Howard Culbertson, professor of missions at Southern Nazarene University in Bethany, Okla., has noticed the trend as well. Sixteen years ago, only 15-20 students would go on mission trips per year but now that number has shot up to 100 per year, according to Culbertson.

"The more students get involved in missions, the greater chance other students have to be in close contact with people who've had global experience," he said.

Todd Johnson, director of the Center for the Study of Global Christianity at Gordon-Conwell Theological Seminary in South Hamilton, Mass., said the experience students gain on their mission trips help students to develop a sense of purpose in their lives.

"College students don't know what to do with their lives, and going overseas gives them some context and maturing to do,” said Johnson. "There's some young people who think that time is running out, and they need to get out and do some evangelistic work."

Even though students are entering short-term mission, some for as little as two weeks between semesters and some for as long as two years, few follow through to take on long-term mission.

"In general, the number of missionaries going into long-term is decreasing, while the number going into short-term is exploding," said Ralph Winter, editor of Mission Frontiers magazine and an international missionary for 10 years. "Whether there's any connection or not no one knows, but I don't think most short-termers think about staying on."

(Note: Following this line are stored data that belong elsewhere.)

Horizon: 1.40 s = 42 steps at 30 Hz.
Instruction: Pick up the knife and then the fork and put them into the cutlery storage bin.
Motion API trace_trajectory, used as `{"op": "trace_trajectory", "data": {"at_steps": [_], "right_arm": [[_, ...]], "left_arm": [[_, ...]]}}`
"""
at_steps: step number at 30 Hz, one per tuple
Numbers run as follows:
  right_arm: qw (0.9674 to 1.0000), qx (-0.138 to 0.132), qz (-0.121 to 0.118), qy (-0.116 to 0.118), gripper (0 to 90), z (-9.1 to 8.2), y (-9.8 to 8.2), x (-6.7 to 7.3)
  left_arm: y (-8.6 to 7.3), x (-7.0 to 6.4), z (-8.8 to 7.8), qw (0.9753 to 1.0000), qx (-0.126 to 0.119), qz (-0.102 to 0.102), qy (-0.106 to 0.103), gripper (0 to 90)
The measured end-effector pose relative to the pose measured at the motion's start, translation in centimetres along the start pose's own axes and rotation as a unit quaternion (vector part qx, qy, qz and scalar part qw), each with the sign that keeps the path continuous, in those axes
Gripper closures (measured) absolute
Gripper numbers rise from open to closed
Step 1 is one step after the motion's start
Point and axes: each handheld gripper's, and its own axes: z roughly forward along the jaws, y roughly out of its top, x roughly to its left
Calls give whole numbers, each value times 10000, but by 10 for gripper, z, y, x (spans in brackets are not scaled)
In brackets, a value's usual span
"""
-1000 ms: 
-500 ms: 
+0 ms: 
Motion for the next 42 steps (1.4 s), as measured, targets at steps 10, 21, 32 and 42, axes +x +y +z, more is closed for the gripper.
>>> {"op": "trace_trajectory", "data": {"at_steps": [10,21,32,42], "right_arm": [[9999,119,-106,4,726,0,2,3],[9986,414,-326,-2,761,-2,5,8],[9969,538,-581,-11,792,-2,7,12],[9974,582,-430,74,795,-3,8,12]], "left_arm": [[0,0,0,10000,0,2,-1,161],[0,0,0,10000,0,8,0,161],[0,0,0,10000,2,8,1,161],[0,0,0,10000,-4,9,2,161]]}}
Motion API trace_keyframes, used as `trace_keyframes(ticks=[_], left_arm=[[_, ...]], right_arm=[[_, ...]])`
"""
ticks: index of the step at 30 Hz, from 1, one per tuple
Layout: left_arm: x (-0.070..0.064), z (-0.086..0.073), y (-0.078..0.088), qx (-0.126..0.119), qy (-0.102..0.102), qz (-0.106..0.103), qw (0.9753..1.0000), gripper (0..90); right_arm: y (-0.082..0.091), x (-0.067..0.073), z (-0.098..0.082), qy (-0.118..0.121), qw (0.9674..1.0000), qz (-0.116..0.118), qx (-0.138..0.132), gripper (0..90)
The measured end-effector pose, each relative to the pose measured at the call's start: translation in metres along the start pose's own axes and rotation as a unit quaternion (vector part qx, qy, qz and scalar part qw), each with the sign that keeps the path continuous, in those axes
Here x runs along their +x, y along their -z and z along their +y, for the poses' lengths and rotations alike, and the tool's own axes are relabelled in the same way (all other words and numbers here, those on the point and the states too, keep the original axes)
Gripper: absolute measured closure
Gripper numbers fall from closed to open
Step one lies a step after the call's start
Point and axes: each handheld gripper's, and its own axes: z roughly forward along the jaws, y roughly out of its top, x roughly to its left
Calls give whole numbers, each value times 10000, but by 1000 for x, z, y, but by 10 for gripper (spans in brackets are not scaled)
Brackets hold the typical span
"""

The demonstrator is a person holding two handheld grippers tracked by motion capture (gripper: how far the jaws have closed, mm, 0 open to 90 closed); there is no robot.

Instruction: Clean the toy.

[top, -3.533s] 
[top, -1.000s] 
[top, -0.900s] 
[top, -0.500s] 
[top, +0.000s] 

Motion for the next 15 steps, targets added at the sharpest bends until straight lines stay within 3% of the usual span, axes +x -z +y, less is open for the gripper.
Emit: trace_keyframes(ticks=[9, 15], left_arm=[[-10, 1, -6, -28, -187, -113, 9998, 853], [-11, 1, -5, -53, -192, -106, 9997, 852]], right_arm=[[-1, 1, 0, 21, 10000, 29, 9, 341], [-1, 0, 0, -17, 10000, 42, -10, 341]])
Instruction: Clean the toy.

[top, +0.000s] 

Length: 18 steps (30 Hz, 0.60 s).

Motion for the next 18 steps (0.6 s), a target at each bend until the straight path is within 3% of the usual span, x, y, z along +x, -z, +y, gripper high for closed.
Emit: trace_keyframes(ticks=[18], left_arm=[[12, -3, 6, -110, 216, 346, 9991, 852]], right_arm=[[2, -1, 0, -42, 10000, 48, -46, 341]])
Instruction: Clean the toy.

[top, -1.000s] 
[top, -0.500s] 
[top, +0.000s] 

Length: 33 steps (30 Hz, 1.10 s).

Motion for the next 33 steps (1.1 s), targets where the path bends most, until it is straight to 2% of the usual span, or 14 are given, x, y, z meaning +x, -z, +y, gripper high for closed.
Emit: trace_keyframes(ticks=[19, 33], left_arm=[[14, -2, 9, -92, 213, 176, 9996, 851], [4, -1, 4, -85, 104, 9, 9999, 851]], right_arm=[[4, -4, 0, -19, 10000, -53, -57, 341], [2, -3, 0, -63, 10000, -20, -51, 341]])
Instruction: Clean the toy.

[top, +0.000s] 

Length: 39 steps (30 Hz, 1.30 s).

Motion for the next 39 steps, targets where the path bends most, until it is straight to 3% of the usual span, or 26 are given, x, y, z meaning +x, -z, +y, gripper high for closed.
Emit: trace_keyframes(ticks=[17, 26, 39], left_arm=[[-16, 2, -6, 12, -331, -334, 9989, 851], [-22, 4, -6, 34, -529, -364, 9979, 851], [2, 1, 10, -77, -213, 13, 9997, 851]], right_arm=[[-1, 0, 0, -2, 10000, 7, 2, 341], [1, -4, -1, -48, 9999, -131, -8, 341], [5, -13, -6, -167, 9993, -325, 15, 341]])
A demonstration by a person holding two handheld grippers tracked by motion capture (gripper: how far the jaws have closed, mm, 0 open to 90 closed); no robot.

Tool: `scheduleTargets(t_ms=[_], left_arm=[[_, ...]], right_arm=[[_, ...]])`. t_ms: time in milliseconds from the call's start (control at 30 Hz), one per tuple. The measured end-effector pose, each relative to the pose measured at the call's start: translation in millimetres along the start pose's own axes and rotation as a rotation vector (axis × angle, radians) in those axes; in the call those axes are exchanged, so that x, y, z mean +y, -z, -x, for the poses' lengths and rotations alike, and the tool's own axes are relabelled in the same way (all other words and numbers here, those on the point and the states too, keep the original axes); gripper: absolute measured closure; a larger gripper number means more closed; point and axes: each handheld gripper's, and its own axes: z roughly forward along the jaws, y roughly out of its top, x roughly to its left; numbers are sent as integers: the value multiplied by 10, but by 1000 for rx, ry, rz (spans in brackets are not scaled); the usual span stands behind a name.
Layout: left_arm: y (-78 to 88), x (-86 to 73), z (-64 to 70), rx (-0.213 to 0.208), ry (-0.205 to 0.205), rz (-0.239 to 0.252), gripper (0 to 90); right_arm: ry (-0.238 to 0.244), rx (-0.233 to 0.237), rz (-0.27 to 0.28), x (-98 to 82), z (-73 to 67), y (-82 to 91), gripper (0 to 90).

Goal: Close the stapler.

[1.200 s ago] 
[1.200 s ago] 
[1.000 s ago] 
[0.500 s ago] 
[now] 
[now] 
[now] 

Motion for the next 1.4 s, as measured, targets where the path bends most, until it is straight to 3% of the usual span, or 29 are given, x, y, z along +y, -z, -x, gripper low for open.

The short-term mission trips are a way students can see if becoming a missionary is their life-long calling. On the contrary, according to Winter, the trips are becoming more of a fad, which poses problems for mission fields that need more than a short-term commitment.

"That's a good thing, not a bad thing," he said. "But it's a very expensive form of missions that doesn't do much good. You can't translate the New Testament in two weeks."

However, students who would like to consider long-term missions as a future career cannot easily do so since missionary agencies don’t accept students with college debt as long-term missionaries.

"You can count out all the students who have a lot of debt — they'll never make it," Winter said. "It takes 10 years to pay off their loans, and by then they've settled into another job. That's already happening; otherwise, we would have twice as many missionaries."

Steve Holt, a student at Pennsylvania's Grove City College, who spent five months working for Youth With A Mission in Chilibre, Panama, said most agencies require a bachelor’s degree, placing students in a financial Catch-22.

"I would love to just go from college to seminary, and then from seminary onto the missions field," he said. "But with the costs of a private school and then graduate school on top of that, it's not easy to accomplish."